- **WORK REQUEST**
Repeat the listing word for word, but skip any pictures.

- **DATA SEGMENT**
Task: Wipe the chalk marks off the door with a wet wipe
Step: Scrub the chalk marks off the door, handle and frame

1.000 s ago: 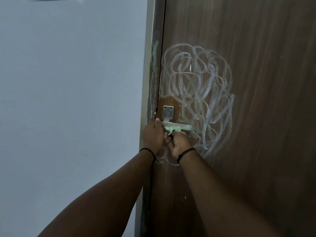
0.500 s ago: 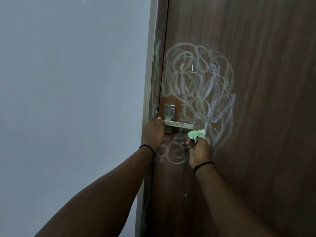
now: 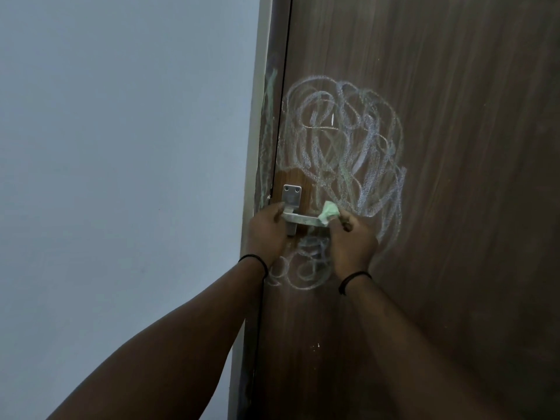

- **ANSWER TO THIS PROBLEM**
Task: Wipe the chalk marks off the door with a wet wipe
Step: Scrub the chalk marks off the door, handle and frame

1.000 s ago: 
0.500 s ago: 
now: 

This exercise is now finished.